**** MATERIALS PROVIDED
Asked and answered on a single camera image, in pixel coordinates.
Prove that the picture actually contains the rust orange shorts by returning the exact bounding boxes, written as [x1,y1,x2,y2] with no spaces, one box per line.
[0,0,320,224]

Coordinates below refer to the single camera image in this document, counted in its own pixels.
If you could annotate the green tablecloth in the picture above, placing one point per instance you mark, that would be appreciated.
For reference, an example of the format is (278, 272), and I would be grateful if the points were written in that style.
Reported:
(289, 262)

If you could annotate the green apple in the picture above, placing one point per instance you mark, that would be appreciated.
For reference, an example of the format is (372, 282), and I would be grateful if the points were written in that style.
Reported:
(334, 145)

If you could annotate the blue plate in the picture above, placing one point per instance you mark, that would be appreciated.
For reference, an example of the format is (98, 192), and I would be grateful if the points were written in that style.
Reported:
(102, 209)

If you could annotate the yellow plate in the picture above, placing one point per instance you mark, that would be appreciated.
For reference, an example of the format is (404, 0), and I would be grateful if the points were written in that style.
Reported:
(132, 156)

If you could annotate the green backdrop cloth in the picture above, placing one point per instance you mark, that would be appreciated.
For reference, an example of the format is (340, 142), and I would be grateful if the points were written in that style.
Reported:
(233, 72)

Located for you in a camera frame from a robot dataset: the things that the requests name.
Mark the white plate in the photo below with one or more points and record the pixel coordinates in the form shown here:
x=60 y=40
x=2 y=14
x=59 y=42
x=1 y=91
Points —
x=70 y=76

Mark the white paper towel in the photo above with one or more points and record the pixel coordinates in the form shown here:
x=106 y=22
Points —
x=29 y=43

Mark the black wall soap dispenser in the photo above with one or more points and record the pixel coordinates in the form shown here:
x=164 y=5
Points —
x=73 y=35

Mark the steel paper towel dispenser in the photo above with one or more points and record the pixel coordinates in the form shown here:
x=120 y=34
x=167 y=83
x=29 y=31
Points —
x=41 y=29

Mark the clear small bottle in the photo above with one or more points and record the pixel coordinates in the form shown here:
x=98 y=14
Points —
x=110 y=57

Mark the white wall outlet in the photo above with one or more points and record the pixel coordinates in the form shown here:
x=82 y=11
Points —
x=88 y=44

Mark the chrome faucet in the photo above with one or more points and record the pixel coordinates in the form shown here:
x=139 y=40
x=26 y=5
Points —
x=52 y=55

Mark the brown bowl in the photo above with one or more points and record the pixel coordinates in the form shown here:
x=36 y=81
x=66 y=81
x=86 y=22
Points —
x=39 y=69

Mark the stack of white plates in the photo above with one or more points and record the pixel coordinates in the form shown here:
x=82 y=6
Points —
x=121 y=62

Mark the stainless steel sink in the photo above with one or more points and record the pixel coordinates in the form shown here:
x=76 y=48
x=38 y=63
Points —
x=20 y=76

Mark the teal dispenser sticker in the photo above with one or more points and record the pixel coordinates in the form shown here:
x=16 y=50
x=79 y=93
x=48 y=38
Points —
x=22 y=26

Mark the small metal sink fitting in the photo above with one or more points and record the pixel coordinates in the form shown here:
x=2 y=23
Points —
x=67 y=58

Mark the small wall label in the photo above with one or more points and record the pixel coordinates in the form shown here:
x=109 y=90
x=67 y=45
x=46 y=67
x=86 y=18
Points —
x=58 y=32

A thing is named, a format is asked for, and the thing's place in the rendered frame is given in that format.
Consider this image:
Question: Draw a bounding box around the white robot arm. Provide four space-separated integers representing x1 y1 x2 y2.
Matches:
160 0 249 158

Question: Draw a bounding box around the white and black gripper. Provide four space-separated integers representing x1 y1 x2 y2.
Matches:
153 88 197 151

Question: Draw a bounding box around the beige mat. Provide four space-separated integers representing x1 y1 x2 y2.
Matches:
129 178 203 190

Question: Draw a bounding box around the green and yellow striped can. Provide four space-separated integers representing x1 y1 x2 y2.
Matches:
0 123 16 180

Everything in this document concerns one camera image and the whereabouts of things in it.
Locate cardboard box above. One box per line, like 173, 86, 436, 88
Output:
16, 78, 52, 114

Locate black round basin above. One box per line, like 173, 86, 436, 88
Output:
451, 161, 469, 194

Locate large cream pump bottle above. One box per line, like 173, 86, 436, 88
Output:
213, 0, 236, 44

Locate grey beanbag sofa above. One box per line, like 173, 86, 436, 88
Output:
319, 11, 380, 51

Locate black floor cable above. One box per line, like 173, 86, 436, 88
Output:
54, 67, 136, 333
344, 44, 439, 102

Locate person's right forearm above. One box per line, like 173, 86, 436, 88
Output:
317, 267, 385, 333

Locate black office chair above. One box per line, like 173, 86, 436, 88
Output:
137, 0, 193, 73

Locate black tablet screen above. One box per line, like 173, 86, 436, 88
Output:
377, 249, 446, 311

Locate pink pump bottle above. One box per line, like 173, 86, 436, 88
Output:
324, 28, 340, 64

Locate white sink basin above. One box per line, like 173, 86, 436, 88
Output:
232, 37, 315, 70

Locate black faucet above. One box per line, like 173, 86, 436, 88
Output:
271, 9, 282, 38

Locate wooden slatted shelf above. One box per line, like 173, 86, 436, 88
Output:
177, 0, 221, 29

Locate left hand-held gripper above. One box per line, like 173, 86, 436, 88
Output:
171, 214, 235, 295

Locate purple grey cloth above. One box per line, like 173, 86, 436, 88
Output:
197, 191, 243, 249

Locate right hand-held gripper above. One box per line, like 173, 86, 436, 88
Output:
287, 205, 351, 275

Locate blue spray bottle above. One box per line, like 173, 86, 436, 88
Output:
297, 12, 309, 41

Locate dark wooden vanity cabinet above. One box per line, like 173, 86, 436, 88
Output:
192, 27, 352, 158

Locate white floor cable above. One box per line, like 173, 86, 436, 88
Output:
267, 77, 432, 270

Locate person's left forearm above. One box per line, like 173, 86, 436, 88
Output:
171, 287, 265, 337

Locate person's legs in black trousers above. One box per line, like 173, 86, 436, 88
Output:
********
→ **WORK INSTRUCTIONS**:
All lines above that contain "cable" are required in the answer.

→ **TASK OUTPUT**:
Locate black floor cable above. One box per line, like 173, 86, 436, 88
Locate white floor cable above. One box per line, like 173, 86, 436, 88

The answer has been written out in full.